→ TASK DIRECTIONS
In the entries that follow, the lines from the one with "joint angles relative" through the one with "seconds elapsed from" are the ones to write out, exactly and with both ends included. Nothing else should appear.

→ AVAILABLE DATA
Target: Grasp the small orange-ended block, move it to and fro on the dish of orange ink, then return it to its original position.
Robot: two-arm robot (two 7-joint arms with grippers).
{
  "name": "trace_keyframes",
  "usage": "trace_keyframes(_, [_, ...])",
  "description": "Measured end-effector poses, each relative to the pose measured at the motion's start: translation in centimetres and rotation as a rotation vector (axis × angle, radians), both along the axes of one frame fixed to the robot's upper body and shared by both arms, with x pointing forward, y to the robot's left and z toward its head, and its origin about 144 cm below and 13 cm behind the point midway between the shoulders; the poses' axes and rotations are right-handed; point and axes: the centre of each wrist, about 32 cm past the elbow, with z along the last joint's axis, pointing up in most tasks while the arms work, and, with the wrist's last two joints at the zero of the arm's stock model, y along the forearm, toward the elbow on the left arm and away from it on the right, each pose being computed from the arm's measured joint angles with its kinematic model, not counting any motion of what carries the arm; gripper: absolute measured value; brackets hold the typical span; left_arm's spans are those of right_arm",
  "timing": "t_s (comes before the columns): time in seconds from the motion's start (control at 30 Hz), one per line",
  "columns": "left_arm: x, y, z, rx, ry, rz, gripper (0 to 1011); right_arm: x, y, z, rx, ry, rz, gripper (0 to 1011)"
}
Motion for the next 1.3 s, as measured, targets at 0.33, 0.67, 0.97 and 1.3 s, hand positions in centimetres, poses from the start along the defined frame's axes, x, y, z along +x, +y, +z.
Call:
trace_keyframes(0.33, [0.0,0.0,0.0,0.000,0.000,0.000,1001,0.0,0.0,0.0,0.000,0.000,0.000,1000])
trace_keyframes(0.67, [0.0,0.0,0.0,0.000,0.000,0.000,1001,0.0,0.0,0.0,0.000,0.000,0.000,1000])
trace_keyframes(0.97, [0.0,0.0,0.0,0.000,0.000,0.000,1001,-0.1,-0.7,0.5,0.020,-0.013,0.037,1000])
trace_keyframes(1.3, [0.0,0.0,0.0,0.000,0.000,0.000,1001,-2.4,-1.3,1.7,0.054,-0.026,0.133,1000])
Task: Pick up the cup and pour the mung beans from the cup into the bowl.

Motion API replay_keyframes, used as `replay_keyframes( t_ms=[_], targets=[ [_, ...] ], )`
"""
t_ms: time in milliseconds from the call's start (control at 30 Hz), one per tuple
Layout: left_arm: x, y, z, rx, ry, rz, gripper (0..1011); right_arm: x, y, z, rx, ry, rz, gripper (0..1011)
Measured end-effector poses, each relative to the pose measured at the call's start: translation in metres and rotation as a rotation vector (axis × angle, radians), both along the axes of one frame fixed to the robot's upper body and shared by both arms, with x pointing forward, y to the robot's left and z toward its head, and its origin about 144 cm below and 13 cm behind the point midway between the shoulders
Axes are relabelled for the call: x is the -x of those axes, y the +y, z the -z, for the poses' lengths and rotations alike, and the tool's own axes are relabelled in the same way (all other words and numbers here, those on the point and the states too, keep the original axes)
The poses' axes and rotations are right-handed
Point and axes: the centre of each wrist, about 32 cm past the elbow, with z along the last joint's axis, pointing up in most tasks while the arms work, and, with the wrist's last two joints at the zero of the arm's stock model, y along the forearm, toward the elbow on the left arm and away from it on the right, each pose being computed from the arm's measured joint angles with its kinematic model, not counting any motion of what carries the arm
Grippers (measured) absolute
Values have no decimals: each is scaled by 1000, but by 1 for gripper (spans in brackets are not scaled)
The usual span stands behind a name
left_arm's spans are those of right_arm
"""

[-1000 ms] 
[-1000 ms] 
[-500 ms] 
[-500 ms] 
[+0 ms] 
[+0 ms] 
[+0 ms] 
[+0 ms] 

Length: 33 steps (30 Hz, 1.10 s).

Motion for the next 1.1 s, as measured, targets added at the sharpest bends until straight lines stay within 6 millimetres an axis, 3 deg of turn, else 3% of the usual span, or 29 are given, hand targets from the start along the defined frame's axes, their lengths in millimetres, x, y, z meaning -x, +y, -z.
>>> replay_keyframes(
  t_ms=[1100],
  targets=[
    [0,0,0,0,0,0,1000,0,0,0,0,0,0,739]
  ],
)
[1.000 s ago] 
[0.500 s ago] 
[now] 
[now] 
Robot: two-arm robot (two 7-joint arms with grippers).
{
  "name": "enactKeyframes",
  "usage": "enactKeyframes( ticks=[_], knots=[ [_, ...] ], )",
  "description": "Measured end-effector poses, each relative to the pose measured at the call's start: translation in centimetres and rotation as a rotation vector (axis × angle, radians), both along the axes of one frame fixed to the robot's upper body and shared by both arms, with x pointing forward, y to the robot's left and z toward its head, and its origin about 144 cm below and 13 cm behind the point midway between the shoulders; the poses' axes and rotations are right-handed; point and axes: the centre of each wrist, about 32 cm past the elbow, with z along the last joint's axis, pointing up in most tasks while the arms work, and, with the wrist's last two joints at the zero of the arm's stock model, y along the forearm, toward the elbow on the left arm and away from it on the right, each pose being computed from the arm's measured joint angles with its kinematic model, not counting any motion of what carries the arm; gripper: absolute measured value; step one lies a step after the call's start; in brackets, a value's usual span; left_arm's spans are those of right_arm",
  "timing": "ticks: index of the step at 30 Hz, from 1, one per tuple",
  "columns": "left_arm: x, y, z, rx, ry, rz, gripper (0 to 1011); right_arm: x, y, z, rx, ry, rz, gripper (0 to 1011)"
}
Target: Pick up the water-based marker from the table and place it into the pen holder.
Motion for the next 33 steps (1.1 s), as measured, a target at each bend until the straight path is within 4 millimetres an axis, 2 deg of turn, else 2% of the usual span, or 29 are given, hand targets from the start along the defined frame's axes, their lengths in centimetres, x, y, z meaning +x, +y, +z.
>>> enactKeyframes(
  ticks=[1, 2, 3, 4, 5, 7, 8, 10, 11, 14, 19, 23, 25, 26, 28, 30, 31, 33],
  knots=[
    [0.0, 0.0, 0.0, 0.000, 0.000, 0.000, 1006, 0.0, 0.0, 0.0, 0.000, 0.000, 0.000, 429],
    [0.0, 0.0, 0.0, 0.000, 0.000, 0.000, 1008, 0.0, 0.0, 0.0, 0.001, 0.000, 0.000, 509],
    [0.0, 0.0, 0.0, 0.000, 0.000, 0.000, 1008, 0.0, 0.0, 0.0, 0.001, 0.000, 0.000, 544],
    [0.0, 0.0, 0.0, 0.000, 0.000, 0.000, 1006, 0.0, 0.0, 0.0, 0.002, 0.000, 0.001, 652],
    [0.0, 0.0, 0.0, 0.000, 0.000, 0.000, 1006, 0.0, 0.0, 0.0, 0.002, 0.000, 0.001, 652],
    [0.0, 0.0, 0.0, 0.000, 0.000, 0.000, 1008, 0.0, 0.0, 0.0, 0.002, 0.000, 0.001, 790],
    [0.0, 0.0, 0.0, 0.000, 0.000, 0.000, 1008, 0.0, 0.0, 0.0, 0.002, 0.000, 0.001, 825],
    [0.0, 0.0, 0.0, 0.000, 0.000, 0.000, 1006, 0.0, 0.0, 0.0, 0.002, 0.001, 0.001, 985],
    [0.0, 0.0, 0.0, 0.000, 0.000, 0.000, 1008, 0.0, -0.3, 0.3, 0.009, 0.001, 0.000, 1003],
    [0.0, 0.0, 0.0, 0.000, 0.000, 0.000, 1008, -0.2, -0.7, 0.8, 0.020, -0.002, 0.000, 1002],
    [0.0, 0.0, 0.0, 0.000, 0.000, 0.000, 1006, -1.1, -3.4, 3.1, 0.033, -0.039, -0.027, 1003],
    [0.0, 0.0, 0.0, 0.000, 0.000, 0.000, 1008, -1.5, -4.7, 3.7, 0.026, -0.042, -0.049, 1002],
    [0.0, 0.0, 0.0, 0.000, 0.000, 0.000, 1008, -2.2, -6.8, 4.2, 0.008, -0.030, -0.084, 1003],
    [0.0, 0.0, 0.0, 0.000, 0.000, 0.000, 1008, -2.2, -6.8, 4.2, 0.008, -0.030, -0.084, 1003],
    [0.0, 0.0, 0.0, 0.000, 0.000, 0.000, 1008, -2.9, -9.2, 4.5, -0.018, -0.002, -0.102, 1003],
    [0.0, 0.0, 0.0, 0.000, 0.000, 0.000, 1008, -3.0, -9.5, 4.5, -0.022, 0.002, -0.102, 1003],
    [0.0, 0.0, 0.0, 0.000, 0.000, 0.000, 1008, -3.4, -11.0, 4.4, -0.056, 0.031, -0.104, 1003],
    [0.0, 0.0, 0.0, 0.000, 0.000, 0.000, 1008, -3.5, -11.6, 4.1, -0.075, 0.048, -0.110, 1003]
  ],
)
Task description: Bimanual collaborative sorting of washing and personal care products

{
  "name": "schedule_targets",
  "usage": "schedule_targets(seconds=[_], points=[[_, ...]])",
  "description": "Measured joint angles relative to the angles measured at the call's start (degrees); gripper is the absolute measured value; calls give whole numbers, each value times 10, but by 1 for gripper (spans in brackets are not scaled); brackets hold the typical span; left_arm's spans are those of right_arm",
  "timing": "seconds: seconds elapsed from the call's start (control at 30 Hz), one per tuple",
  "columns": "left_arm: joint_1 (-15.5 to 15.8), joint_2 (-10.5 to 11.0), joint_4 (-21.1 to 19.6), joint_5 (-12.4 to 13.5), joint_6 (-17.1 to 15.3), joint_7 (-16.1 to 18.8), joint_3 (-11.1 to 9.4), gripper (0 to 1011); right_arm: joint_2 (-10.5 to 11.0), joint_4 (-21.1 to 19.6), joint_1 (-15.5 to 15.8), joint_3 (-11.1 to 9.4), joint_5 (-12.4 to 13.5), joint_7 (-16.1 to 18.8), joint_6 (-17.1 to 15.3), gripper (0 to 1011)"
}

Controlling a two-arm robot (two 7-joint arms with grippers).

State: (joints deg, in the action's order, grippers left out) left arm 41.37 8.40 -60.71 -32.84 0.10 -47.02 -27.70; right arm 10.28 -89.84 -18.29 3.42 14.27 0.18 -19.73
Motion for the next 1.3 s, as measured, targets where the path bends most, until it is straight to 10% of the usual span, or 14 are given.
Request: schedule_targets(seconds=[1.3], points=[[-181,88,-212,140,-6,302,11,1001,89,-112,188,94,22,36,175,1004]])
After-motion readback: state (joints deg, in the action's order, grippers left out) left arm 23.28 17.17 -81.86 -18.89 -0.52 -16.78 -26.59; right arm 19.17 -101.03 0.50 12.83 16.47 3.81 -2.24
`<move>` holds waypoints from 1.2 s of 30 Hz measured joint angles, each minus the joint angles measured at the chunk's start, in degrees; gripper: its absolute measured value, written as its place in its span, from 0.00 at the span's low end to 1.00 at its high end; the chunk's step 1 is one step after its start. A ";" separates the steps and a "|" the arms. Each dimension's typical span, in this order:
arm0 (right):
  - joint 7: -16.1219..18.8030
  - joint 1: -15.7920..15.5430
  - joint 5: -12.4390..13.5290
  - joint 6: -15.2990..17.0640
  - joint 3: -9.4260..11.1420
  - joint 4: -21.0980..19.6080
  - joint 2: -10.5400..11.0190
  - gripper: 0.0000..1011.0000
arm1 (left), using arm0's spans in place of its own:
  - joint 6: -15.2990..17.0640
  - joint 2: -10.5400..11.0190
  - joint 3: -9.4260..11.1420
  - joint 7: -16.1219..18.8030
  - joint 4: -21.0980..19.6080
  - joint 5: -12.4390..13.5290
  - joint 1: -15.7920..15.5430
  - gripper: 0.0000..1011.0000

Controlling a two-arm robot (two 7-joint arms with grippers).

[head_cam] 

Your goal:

→ OUTPUT BELOW
  "description": "Measured joint angles relative to the angles measured at the call's start (degrees); gripper is the absolute measured value; calls give whole numbers, each value times 10, but by 1 for gripper (spans in brackets are not scaled); brackets hold the typical span; left_arm's spans are those of right_arm",
  "timing": "seconds: seconds elapsed from the call's start (control at 30 Hz), one per tuple",

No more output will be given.